London (CNN)Jake Davison, the 22-year-old man who shot dead five people in the English city of Plymouth on Thursday, made repeated misogynist remarks on social media that echoed the ideology of "incel," a movement of men who often claim they feel unfairly denied sex by women or girls.
Plymouth shooter made misogynist remarks echoing the 'incel' ideology
Davison went on hateful rants about women on a YouTube channel that has been taken down. In video clips seen by CNN, he makes numerous hateful remarks, calling women "very simple-minded" and shallow, saying that most women are only motivated by money.
The videos paint a picture of a young man who had been frustrated with his lack of success with women sexually since he was a teenager.
In another video, which was reposted online by The Telegraph newspaper, Davison referred to himself as "the terminator."
"I'm so beaten down and defeated by life ... that drive that I once had is gone. I try ... but I'm at the point now where it's like, why do I even bother," he said on YouTube.
CNN has not confirmed when Davison filmed the clips. Luke Pollard, a member of parliament for Plymouth Sutton and Devonport verified to CNN that the man in the videos posted on YouTube was Davison. The video clips match images of Davison from his Facebook page, which has also been removed.

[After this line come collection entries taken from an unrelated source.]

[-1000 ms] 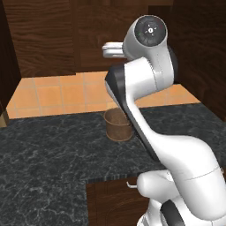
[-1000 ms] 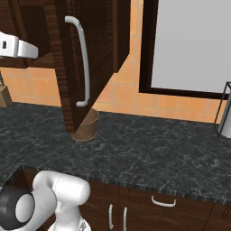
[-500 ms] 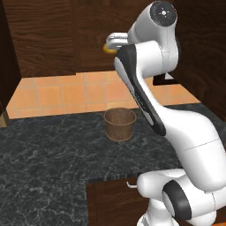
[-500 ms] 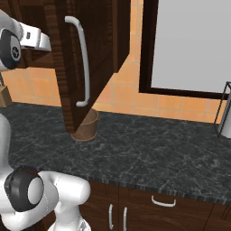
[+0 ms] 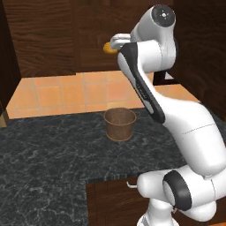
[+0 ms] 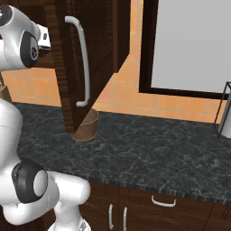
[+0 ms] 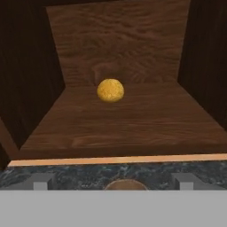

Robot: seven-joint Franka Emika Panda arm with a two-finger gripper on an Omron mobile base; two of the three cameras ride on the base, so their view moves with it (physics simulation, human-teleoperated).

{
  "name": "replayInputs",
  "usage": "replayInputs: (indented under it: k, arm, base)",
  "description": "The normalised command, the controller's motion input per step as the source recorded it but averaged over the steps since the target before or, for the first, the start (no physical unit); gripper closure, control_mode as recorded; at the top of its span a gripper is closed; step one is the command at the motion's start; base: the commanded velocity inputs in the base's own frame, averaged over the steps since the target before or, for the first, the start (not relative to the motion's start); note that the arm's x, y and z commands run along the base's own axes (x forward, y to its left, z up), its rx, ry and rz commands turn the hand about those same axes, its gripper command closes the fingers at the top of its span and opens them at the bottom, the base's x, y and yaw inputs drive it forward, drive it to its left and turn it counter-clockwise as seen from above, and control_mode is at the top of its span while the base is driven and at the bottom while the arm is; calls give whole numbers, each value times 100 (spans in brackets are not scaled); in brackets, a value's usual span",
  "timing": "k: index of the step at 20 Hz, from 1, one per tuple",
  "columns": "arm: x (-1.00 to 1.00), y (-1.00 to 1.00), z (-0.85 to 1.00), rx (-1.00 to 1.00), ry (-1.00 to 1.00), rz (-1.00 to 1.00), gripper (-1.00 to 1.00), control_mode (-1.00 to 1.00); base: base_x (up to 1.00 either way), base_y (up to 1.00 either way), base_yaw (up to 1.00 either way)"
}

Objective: Open the cabinet, pick up the bread from the cabinet and place it in the basket. Then move the basket to the dining counter.

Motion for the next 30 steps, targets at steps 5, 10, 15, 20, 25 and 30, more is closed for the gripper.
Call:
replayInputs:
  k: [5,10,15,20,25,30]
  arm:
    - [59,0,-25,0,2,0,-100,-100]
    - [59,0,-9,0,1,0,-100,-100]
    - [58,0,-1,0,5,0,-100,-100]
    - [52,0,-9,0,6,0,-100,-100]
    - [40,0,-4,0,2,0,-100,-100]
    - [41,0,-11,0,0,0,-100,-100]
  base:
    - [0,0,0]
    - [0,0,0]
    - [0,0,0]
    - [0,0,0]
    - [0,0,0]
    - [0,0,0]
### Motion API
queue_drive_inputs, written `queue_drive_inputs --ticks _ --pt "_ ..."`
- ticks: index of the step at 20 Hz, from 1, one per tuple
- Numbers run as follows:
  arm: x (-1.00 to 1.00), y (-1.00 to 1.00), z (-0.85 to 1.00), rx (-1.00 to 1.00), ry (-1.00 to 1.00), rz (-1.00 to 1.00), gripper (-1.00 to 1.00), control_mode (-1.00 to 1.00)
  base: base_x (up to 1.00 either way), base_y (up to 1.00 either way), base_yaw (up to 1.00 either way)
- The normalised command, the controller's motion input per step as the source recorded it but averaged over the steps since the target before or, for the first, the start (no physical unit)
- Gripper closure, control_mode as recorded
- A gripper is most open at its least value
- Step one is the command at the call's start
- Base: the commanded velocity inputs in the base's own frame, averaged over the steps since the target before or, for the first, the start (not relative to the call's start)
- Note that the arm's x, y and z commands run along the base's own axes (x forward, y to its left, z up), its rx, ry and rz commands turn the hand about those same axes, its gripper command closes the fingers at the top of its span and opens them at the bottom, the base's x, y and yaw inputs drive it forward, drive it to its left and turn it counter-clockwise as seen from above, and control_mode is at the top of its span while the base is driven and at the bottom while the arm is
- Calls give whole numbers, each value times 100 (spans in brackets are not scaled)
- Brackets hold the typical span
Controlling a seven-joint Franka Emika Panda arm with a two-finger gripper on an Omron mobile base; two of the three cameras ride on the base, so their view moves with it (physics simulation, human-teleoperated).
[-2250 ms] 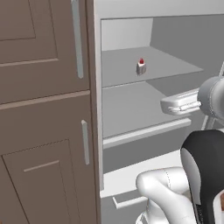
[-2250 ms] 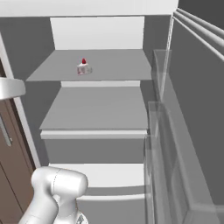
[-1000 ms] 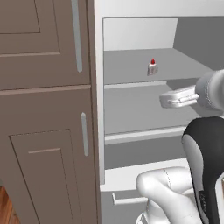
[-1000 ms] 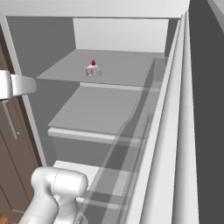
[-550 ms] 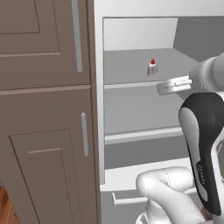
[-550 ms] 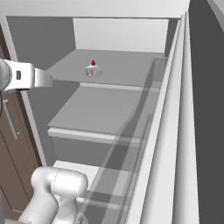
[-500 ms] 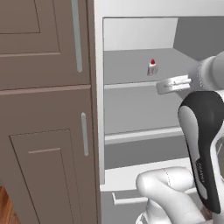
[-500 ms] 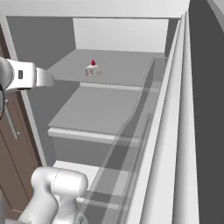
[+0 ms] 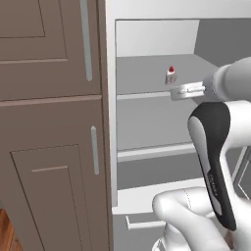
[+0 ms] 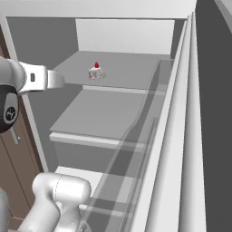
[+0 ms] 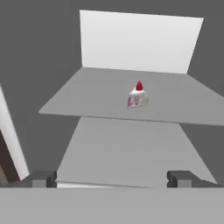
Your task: Take the cake and cupcake from the fridge and place them on the empty tray on the dining counter.
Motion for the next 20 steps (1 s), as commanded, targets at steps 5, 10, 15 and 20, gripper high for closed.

Davison's mother, 51-year-old Maxine Davison, also known as Maxine Chapman, was named as one of the victims.
The youngest victim was Sophie Martyn, a 3-year-old who was killed alongside her 43-year-old father, Lee Martyn, according to police. Stephen Washington, 59, and Kate Shepherd, 66, have also been identified as victims. Davison took his own life after the six-minute shooting spree, police said.
While police have not made any official link between the shootings and Davison's videos, the gunman's misogynist comments echo those often heard by men and boys in the incel -- "involuntary celibate" -- movement.
Incels are almost always men or boys who espouse misogynist views and often say they want to have sex but feel that women or girls are denying them of it.
After police said they were not treating the incident as a case of terrorism, the shooting gave way to discussions online and in the media about whether incel violence should be included in anti-terrorism legislation.
Men described as "incels" have been behind a number of mass shootings in the United States, and two in Germany by the same gunman.
Jonathan Hall, who is the UK's official Independent Reviewer of Terrorism Legislation, said it was unlikely there would be change to legislation after the shooting, but that if the country saw more similar attacks, there may be discussions to do so.
"The question is really whether or not the authorities want to treat the incel phenomenon as a terrorist risk. That would involve diverting resources or putting resources into it," he told BBC Radio 4's "Today" program.
"If we see more of these sorts of attacks, then I have got no doubt that it will be treated more seriously as terrorism. It fits rather uneasily into the way the authorities understand ideologies. It seems part of right-wing terrorism but it is not really. In fact, it is quite separate from it. It is a different sort of ideology," he said.
"The question is really one of choice. Do we want to start treating incels as potential terrorists?"
England's police watchdog will investigate the decisions of Devon and Cornwall police in relation to the Plymouth gunman's possession of a shotgun and shotgun certificate.